Most residents identify themselves as Christian, and there is only one non-Christian place of worship, a mosque.  The Church of England, the country's officially established church, is represented by more churches than any other denomination, but Worthing's first church was an Independent chapel.  Protestant Nonconformism flourished in the early 19th century during the town's early development, while Roman Catholic worship (after the Catholic Emancipation) took root somewhat later.

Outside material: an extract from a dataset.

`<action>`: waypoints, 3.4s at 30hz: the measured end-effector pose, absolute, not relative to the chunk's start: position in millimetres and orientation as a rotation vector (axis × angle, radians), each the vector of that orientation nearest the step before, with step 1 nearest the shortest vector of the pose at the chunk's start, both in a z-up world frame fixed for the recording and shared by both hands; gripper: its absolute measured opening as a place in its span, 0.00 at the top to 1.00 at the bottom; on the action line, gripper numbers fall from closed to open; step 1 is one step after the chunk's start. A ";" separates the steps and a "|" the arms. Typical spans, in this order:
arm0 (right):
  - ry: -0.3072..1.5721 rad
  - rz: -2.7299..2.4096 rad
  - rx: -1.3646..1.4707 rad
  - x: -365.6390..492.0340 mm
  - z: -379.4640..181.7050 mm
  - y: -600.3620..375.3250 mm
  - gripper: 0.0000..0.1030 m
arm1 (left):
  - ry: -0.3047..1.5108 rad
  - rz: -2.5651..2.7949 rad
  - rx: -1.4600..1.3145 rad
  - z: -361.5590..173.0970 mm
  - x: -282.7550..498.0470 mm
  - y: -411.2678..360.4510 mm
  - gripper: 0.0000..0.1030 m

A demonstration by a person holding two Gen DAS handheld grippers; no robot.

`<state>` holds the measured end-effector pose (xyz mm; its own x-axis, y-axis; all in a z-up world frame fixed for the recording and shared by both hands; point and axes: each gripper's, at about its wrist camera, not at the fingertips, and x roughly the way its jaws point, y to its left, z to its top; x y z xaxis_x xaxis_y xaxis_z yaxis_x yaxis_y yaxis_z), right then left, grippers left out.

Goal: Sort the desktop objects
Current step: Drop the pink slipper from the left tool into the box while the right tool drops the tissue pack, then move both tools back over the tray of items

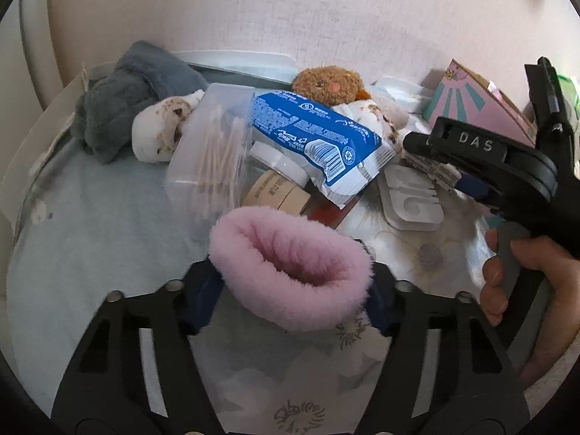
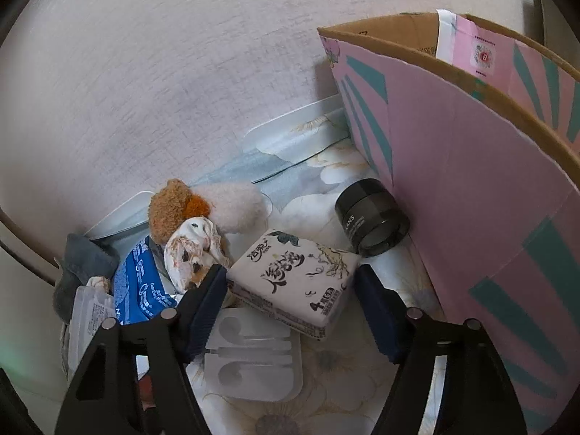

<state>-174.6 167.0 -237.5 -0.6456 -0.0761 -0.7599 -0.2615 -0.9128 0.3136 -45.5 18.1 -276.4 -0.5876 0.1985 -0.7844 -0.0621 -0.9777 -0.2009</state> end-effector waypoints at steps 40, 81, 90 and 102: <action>0.363 2.961 -1.181 -124.6 -33.8 225.2 0.36 | -0.137 2.467 -1.117 -62.2 -110.6 80.7 0.73; 0.236 2.745 -1.699 -97.1 -134.3 313.9 0.35 | 0.087 2.085 -1.429 -150.1 -165.4 290.2 0.73; 0.242 2.682 -1.704 -93.8 -142.2 310.0 0.25 | 0.069 2.073 -1.485 -155.0 -165.4 286.3 0.43; 0.229 2.682 -1.585 -78.4 -124.6 304.4 0.01 | 0.007 2.110 -1.397 -144.7 -149.7 266.8 0.00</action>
<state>-78.4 304.4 -124.6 -0.4850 -0.0590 -0.8725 -0.0899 -0.9891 0.1168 -149.8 266.8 -144.7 -0.2649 0.4754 -0.8389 -0.4809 -0.8192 -0.3124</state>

English Heritage has awarded listed status to 12 of Worthing's extant churches and two former church buildings.  A building is defined as "listed" when it is placed on a statutory register of buildings of "special architectural or historic interest" in accordance with the Planning (Listed Buildings and Conservation Areas) Act 1990. The Department for Culture, Media and Sport, a Government department, is responsible for this; English Heritage, a non-departmental public body, acts as an agency of the department to administer the process and advise the department on relevant issues. There are three grades of listing status. Grade I, the highest, is defined as being of "exceptional interest"; Grade II* is used for "particularly important buildings of more than special interest"; and Grade II, the lowest, is used for buildings of "special interest".

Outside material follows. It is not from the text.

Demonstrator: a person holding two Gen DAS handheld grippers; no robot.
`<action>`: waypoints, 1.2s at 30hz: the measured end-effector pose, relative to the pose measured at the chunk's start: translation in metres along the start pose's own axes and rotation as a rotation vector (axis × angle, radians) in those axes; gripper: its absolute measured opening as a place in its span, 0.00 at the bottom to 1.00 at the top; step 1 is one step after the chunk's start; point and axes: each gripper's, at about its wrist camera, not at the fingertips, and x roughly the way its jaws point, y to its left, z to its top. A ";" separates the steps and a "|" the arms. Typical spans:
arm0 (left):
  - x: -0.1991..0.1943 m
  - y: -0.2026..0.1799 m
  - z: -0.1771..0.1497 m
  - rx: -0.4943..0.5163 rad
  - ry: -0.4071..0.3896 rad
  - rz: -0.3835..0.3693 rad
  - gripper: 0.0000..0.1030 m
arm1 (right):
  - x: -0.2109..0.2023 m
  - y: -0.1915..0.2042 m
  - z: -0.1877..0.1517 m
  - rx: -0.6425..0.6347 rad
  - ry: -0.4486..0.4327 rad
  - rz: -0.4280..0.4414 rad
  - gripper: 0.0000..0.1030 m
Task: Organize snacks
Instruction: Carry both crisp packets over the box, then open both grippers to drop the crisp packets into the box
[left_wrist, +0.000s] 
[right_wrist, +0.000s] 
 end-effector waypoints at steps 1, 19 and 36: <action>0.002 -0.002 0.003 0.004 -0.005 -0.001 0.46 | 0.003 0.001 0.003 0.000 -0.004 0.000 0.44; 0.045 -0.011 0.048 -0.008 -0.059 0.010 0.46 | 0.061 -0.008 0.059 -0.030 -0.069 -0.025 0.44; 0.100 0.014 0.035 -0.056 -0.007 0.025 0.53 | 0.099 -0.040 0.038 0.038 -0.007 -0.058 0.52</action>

Overview of Worthing and its places of worship

The borough covers  of the English Channel coast and its hinterland in West Sussex, a county in southeast England.  It is bordered to the west and north by the district of Arun, to the east by the district of Adur, and to the south by the English Channel.

The town of Worthing began as a development in the south of the parish of Broadwater, a manor of Saxon origin which at the time of the Domesday survey in 1086 was held by the Norman nobleman William de Braose, 1st Lord of Bramber. What began as a modest fishing village quickly grew into a popular residential area, helped by the concurrent development of fashionable Brighton further along the coast. Worthing absorbed Broadwater and other ancient centres such as Goring, Heene and West Tarring during the 19th century, and was incorporated as a borough in 1890.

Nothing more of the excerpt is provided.